▶ _Your instructions_: Repeat the data exactly, please.

▶ _Given material_:

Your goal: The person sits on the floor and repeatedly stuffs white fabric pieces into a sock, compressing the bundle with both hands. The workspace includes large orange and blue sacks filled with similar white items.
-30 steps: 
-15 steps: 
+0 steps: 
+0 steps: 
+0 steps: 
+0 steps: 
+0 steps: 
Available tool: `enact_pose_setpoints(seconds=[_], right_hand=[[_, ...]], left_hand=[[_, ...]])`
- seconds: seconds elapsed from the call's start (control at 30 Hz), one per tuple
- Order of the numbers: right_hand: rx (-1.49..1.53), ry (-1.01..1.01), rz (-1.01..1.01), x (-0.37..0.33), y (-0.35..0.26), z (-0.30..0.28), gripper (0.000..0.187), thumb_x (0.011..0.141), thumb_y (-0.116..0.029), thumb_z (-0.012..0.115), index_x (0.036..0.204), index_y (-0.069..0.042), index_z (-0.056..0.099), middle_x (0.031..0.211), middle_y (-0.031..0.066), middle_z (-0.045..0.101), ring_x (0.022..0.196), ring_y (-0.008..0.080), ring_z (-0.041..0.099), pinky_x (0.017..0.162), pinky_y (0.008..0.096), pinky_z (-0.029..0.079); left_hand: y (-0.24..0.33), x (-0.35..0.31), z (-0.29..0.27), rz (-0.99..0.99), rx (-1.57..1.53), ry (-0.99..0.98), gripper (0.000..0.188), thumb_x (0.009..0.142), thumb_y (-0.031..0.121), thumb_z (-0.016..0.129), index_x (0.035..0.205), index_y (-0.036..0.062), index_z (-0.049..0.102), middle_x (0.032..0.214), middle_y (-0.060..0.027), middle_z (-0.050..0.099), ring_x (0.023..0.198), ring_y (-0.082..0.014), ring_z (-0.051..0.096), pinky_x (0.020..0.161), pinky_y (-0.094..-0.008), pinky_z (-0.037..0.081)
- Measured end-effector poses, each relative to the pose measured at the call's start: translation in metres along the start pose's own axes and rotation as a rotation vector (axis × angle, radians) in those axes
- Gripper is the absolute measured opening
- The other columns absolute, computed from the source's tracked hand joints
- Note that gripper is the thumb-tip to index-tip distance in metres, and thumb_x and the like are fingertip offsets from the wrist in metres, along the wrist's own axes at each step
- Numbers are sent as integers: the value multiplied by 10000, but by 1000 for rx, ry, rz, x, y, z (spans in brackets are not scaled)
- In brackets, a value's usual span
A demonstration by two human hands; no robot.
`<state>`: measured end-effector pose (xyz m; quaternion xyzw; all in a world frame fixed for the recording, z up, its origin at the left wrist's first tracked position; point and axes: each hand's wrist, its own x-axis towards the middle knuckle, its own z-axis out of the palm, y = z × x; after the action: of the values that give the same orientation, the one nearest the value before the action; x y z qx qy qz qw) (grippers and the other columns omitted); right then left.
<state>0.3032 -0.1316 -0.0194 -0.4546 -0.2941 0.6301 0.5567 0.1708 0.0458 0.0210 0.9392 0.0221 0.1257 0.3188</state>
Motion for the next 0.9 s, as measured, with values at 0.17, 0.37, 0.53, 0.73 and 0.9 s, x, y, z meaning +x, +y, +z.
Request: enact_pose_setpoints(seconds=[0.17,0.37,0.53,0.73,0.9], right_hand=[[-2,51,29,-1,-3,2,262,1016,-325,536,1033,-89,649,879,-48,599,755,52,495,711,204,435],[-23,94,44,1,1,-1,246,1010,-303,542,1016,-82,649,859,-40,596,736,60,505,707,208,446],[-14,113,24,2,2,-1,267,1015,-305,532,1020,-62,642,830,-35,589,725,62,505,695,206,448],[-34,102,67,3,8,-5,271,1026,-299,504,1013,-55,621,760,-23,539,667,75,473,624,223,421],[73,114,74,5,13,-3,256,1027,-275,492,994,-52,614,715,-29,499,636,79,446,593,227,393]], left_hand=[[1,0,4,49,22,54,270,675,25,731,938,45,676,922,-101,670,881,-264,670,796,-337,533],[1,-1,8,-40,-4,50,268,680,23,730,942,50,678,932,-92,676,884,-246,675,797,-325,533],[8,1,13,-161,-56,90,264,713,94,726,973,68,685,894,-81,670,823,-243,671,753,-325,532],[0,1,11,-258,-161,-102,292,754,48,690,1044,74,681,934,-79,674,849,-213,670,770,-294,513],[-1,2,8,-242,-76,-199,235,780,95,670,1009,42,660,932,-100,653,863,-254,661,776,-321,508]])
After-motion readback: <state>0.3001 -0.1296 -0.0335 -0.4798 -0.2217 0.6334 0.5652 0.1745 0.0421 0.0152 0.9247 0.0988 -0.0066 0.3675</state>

▶ _Output of the exercise_:
Your goal: The person sits on the floor and repeatedly stuffs white fabric pieces into a sock, compressing the bundle with both hands. The workspace includes large orange and blue sacks filled with similar white items.
-30 steps: 
-15 steps: 
+0 steps: 
+0 steps: 
+0 steps: 
+0 steps: 
+0 steps: 
Available tool: `enact_pose_setpoints(seconds=[_], right_hand=[[_, ...]], left_hand=[[_, ...]])`
- seconds: seconds elapsed from the call's start (control at 30 Hz), one per tuple
- Order of the numbers: right_hand: rx (-1.49..1.53), ry (-1.01..1.01), rz (-1.01..1.01), x (-0.37..0.33), y (-0.35..0.26), z (-0.30..0.28), gripper (0.000..0.187), thumb_x (0.011..0.141), thumb_y (-0.116..0.029), thumb_z (-0.012..0.115), index_x (0.036..0.204), index_y (-0.069..0.042), index_z (-0.056..0.099), middle_x (0.031..0.211), middle_y (-0.031..0.066), middle_z (-0.045..0.101), ring_x (0.022..0.196), ring_y (-0.008..0.080), ring_z (-0.041..0.099), pinky_x (0.017..0.162), pinky_y (0.008..0.096), pinky_z (-0.029..0.079); left_hand: y (-0.24..0.33), x (-0.35..0.31), z (-0.29..0.27), rz (-0.99..0.99), rx (-1.57..1.53), ry (-0.99..0.98), gripper (0.000..0.188), thumb_x (0.009..0.142), thumb_y (-0.031..0.121), thumb_z (-0.016..0.129), index_x (0.035..0.205), index_y (-0.036..0.062), index_z (-0.049..0.102), middle_x (0.032..0.214), middle_y (-0.060..0.027), middle_z (-0.050..0.099), ring_x (0.023..0.198), ring_y (-0.082..0.014), ring_z (-0.051..0.096), pinky_x (0.020..0.161), pinky_y (-0.094..-0.008), pinky_z (-0.037..0.081)
- Measured end-effector poses, each relative to the pose measured at the call's start: translation in metres along the start pose's own axes and rotation as a rotation vector (axis × angle, radians) in those axes
- Gripper is the absolute measured opening
- The other columns absolute, computed from the source's tracked hand joints
- Note that gripper is the thumb-tip to index-tip distance in metres, and thumb_x and the like are fingertip offsets from the wrist in metres, along the wrist's own axes at each step
- Numbers are sent as integers: the value multiplied by 10000, but by 1000 for rx, ry, rz, x, y, z (spans in brackets are not scaled)
- In brackets, a value's usual span
A demonstration by two human hands; no robot.
`<state>`: measured end-effector pose (xyz m; quaternion xyzw; all in a world frame fixed for the recording, z up, its origin at the left wrist's first tracked position; point and axes: each hand's wrist, its own x-axis towards the middle knuckle, its own z-axis out of the palm, y = z × x; after the action: of the values that give the same orientation, the one nearest the value before the action; x y z qx qy qz qw) (grippers and the other columns omitted); right then left.
<state>0.3032 -0.1316 -0.0194 -0.4546 -0.2941 0.6301 0.5567 0.1708 0.0458 0.0210 0.9392 0.0221 0.1257 0.3188</state>
Motion for the next 0.9 s, as measured, with values at 0.17, 0.37, 0.53, 0.73 and 0.9 s, x, y, z meaning +x, +y, +z.
Request: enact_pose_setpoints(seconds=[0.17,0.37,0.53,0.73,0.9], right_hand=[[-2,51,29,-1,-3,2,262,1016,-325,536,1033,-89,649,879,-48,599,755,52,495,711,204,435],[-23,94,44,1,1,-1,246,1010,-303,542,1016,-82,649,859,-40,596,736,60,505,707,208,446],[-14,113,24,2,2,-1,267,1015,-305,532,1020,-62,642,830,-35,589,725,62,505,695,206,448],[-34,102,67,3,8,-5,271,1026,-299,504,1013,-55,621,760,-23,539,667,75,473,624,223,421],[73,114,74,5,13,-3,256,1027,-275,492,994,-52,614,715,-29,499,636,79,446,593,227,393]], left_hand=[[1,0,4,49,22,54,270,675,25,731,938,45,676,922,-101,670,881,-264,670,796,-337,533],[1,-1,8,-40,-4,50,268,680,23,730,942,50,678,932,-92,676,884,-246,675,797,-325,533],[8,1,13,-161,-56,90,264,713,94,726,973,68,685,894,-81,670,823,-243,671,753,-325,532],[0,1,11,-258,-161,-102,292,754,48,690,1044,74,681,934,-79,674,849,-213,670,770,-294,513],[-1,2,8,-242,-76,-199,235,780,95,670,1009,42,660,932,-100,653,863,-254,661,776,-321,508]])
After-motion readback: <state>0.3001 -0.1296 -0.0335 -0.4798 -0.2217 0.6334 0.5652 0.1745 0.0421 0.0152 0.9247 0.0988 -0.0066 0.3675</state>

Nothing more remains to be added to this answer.